In the end every hole is virtually a Par-3. When you have made a successful approach (one shot on a Par-4 or two shots on a Par-5) you should be playing a Par-3. So if you want to play good golf, you must be able to make good tee shots and finish Par-3s effortlessly. Of course this is a simplified look at it, but there is a lot of truth to it, too.
So today we want to focus on making these Par-3s. You play a round of golf, but make a Par-3 out of every hole. I want you to leave your tee shot behind and start each hole right on the fairway in a distance of about 150 yards to the flag stick. You do not do this on the Par-3s. But on the Par-4s and Par-5s you do not start off the tee, but from the fairway.
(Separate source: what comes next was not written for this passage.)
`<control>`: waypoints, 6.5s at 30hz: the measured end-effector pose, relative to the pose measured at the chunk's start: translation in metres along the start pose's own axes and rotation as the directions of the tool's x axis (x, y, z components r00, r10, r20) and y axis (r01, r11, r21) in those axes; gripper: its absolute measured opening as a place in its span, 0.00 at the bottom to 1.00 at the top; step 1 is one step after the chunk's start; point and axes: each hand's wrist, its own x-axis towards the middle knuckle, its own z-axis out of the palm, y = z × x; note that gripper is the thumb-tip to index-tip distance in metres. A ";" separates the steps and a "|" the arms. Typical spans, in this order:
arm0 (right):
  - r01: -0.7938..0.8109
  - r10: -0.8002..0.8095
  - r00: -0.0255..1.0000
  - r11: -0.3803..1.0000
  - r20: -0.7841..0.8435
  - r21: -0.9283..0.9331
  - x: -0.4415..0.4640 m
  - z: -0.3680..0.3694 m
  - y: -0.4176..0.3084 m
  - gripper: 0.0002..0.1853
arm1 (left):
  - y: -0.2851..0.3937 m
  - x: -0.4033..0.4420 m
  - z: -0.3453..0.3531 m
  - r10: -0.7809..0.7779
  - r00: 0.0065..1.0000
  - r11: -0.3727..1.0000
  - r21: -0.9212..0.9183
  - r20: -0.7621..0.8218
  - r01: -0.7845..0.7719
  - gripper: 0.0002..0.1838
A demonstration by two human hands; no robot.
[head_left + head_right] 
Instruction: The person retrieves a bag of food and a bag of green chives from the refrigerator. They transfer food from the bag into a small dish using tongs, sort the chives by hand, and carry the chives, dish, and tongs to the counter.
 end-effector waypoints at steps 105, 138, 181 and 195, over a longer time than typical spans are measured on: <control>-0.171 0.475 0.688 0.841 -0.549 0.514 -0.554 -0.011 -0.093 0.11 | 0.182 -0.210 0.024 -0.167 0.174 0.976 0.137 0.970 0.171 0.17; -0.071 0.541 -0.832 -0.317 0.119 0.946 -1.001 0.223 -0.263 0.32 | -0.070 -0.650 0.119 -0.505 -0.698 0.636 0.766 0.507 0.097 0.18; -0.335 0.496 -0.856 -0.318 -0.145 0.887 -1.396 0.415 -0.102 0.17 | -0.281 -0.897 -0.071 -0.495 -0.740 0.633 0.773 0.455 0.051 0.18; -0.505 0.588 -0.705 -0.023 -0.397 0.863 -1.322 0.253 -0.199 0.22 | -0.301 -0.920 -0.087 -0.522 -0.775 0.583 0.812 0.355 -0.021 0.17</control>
If you want to, you can even tee your ball up. Doing this on a full course that was not designed to be a Par-3 course can be an interesting experience. For me it took away a lot of the anxiousness I had on the long holes.
I concentrated better and made better approaches over all. This exercise teaches you the importance of a good tee shot and shows you first hand how good you are from 150 yards in.
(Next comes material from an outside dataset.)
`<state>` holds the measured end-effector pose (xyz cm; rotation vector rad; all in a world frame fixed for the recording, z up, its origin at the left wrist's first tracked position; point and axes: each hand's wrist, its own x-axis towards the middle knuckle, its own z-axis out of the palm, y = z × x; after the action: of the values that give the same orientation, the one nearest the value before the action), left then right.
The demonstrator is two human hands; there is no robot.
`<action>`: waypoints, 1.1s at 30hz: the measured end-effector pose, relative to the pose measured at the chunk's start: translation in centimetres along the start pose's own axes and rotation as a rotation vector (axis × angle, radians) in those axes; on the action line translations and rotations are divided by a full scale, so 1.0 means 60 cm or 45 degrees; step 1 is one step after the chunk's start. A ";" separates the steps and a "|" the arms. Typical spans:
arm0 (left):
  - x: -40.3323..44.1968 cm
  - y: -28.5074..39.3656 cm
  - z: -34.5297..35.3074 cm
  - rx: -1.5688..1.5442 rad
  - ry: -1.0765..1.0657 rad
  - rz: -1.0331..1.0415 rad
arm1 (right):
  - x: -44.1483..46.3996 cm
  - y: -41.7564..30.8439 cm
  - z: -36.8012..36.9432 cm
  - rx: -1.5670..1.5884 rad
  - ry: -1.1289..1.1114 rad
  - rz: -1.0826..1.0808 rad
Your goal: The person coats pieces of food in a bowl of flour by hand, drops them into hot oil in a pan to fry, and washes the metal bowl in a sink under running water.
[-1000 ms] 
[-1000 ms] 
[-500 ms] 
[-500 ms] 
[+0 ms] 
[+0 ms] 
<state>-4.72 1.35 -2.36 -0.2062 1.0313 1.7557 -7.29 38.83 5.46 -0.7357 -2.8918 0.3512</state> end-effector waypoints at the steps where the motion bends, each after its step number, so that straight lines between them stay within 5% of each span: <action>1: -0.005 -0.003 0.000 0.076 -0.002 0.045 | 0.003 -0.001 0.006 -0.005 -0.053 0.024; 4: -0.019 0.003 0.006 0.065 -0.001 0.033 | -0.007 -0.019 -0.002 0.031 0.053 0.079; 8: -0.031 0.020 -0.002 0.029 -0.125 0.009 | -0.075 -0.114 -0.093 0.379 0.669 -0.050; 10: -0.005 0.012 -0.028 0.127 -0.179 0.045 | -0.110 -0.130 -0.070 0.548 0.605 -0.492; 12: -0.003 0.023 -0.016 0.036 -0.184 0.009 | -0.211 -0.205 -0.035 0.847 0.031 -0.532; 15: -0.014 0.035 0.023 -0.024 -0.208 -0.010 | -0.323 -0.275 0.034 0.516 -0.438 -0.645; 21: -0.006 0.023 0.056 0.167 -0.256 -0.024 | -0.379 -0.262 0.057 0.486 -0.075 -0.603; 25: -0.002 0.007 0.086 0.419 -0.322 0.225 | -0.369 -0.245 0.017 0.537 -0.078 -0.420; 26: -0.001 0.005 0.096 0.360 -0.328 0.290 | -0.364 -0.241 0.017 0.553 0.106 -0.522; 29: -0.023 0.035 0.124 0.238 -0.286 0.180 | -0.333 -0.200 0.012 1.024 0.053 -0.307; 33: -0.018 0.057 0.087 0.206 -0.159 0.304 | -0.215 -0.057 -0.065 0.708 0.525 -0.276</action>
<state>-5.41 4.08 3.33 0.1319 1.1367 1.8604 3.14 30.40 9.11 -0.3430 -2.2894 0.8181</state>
If you are playing in a flight, just do the tee shot with everybody else, but drop the ball for your second shot and tell your flight partners that you are doing the Par-3 challenge and that you are working on your approaches.
Once you have some experience with this exercise, you will feel safe in the future when you got your ball in the Par-3 zone, so to speak. You will also get better with your course management breaking each hole down like that.
Play a full round of golf.
Start every hole except the Par-3s from the fairway with a distance
of approximately 150 yards to the flag stick.